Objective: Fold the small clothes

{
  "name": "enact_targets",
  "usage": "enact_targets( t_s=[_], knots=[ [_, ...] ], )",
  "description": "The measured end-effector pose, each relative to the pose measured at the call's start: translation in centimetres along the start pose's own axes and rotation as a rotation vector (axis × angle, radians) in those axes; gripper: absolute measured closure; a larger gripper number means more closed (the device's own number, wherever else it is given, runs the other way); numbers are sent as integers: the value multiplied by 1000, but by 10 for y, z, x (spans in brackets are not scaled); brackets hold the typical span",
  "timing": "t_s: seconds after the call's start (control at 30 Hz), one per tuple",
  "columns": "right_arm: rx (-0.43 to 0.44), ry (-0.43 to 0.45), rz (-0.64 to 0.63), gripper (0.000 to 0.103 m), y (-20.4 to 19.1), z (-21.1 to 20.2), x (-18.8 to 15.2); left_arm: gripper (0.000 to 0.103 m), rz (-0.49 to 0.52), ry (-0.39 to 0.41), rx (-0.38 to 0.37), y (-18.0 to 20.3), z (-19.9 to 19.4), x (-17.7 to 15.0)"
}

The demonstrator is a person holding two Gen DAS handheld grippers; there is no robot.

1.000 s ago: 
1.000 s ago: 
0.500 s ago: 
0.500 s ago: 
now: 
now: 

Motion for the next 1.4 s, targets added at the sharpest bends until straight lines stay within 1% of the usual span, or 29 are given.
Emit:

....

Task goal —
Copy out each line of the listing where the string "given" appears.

Answer space —
  "description": "The measured end-effector pose, each relative to the pose measured at the call's start: translation in centimetres along the start pose's own axes and rotation as a rotation vector (axis × angle, radians) in those axes; gripper: absolute measured closure; a larger gripper number means more closed (the device's own number, wherever else it is given, runs the other way); numbers are sent as integers: the value multiplied by 1000, but by 10 for y, z, x (spans in brackets are not scaled); brackets hold the typical span",
Motion for the next 1.4 s, targets added at the sharpest bends until straight lines stay within 1% of the usual span, or 29 are given.

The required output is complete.